*** Material for this exercise ***

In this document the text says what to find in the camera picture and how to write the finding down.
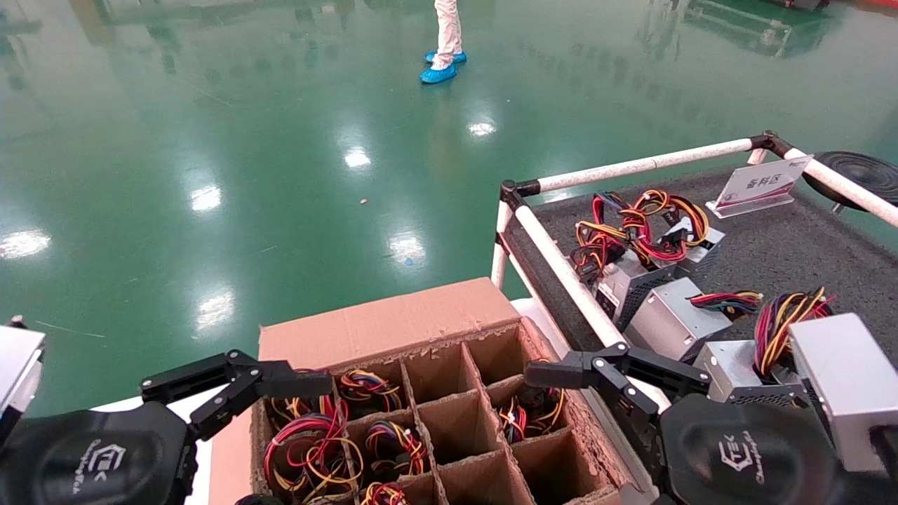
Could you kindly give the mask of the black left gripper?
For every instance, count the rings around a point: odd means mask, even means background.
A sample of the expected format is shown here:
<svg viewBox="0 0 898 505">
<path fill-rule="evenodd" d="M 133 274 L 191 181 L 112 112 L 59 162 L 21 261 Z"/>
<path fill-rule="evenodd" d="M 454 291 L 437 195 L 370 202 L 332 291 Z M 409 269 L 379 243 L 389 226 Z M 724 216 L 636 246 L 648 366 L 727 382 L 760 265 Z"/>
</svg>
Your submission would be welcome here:
<svg viewBox="0 0 898 505">
<path fill-rule="evenodd" d="M 182 504 L 198 444 L 167 406 L 25 419 L 2 445 L 4 504 Z M 283 505 L 250 494 L 235 505 Z"/>
</svg>

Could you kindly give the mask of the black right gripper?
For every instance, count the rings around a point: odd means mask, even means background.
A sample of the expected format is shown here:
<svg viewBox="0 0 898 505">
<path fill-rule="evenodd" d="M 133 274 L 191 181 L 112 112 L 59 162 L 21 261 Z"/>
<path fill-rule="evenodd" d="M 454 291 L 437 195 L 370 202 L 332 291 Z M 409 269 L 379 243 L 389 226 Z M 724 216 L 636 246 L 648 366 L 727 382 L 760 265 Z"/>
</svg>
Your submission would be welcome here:
<svg viewBox="0 0 898 505">
<path fill-rule="evenodd" d="M 687 397 L 661 415 L 635 379 L 665 398 Z M 626 343 L 530 361 L 525 383 L 596 390 L 654 485 L 678 504 L 827 503 L 843 472 L 811 410 L 710 400 L 700 395 L 709 392 L 705 371 Z"/>
</svg>

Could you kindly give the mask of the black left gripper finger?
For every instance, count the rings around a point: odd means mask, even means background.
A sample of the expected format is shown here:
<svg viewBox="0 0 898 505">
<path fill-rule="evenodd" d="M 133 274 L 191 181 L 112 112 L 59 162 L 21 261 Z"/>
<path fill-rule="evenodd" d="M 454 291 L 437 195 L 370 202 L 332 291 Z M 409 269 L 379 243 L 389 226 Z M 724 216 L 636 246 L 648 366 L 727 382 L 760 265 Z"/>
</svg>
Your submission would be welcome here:
<svg viewBox="0 0 898 505">
<path fill-rule="evenodd" d="M 144 402 L 162 405 L 218 388 L 190 413 L 190 428 L 198 439 L 214 438 L 233 418 L 264 398 L 316 398 L 333 390 L 327 371 L 298 372 L 288 361 L 257 361 L 232 349 L 213 357 L 147 377 L 141 384 Z"/>
</svg>

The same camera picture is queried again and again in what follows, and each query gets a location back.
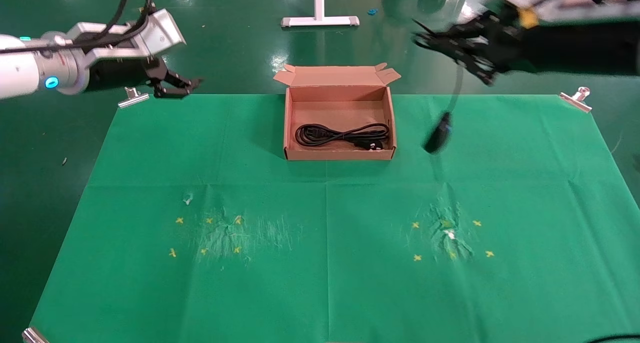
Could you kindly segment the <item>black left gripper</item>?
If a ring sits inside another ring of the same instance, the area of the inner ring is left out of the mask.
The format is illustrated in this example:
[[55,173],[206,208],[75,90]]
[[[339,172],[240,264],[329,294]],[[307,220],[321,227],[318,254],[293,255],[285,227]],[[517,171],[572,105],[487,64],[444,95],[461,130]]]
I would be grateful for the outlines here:
[[156,99],[182,100],[203,82],[201,78],[190,79],[169,70],[164,60],[157,57],[102,60],[89,68],[89,91],[138,87],[146,85],[154,77],[164,78],[165,83],[173,86],[167,88],[162,83],[154,84]]

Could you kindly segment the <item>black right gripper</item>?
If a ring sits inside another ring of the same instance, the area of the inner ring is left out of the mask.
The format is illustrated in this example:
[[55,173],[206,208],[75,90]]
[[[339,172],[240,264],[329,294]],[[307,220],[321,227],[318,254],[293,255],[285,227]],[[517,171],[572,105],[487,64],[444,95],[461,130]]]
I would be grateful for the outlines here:
[[[414,22],[423,29],[413,33],[416,46],[447,56],[486,86],[493,86],[498,71],[639,75],[638,21],[524,28],[515,15],[483,12],[444,31]],[[483,44],[470,41],[475,38],[487,39],[487,58]]]

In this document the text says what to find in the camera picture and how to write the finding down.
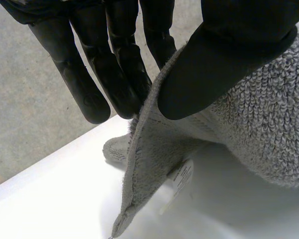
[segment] white table
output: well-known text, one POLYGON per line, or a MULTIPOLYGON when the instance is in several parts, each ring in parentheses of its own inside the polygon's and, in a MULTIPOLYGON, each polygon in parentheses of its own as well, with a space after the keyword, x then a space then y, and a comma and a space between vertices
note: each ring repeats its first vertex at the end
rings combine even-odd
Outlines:
MULTIPOLYGON (((127 132, 114 117, 0 185, 0 239, 107 239, 119 213, 123 171, 106 140, 127 132)), ((299 189, 270 185, 220 145, 194 157, 191 193, 162 216, 163 185, 122 239, 299 239, 299 189)))

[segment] terry cloth towel
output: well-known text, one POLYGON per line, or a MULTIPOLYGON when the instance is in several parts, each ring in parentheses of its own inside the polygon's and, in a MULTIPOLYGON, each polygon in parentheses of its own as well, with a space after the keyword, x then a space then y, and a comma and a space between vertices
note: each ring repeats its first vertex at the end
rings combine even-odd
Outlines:
POLYGON ((154 81, 130 133, 104 145, 108 161, 128 164, 114 238, 125 231, 169 172, 206 141, 226 145, 269 182, 299 186, 299 31, 279 58, 245 77, 207 109, 172 121, 159 112, 157 95, 179 53, 154 81))

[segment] white label
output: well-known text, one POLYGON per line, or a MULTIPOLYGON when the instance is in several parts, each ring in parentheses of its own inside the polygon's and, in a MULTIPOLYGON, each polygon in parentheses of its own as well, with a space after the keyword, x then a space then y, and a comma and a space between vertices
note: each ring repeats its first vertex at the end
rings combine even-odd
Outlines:
POLYGON ((174 195, 172 199, 160 209, 159 214, 162 215, 169 207, 175 198, 179 195, 182 189, 191 183, 194 172, 194 162, 189 159, 183 162, 178 168, 168 175, 168 179, 172 180, 174 195))

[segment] robotic hand
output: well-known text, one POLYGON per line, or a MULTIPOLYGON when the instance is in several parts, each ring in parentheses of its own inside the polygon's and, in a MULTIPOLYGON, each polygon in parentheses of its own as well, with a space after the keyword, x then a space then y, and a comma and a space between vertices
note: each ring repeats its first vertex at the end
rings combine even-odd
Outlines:
MULTIPOLYGON (((149 49, 162 68, 176 51, 169 34, 174 0, 140 0, 149 49)), ((130 119, 146 99, 151 81, 135 43, 138 0, 0 0, 28 24, 48 51, 86 120, 105 122, 110 107, 74 43, 72 24, 85 55, 118 115, 130 119), (108 44, 108 30, 114 54, 108 44)))
POLYGON ((203 110, 293 43, 299 0, 201 0, 204 22, 164 81, 158 108, 170 120, 203 110))

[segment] concrete floor
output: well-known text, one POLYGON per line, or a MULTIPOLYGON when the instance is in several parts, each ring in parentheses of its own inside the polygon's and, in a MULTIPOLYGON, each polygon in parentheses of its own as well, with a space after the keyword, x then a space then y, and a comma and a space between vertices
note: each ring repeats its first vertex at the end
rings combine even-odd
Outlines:
MULTIPOLYGON (((200 1, 176 0, 171 34, 177 48, 201 22, 200 1)), ((136 39, 153 79, 158 67, 146 47, 142 25, 140 12, 136 39)), ((28 27, 17 23, 0 5, 0 183, 94 126, 85 121, 28 27)))

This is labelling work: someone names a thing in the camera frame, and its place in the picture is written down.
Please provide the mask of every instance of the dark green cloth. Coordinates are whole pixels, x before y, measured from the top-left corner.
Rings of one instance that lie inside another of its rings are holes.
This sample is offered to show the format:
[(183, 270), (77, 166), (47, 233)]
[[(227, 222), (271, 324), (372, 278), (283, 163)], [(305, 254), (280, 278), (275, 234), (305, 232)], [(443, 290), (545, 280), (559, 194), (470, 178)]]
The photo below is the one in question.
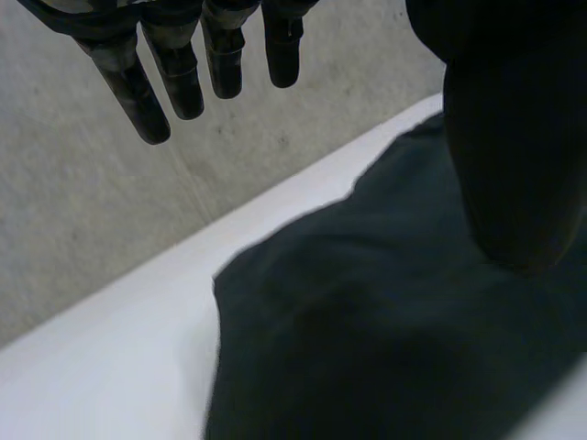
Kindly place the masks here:
[(587, 341), (587, 225), (535, 278), (471, 239), (438, 115), (394, 141), (346, 200), (216, 279), (209, 440), (497, 440)]

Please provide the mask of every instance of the black fabric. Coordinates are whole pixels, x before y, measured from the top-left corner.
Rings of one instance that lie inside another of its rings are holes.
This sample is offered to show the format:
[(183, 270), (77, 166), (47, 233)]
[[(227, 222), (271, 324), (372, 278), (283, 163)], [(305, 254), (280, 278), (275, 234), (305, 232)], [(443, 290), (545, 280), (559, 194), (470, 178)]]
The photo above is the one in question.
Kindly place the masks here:
[(205, 438), (497, 440), (585, 350), (587, 225), (539, 277), (491, 264), (438, 115), (237, 256), (215, 296)]
[(448, 140), (475, 239), (495, 262), (544, 270), (587, 204), (587, 2), (407, 5), (448, 64)]

***

Task statement: Lines containing the word "Coordinates" are to be pulled from the records and copied.

Expected output:
Please provide the mask of every instance of the dark green cloth. Coordinates are whole pixels, x before y, measured from the top-left corner.
Please provide the mask of every instance of the black fabric. Coordinates are whole pixels, x before y, measured from the top-left corner.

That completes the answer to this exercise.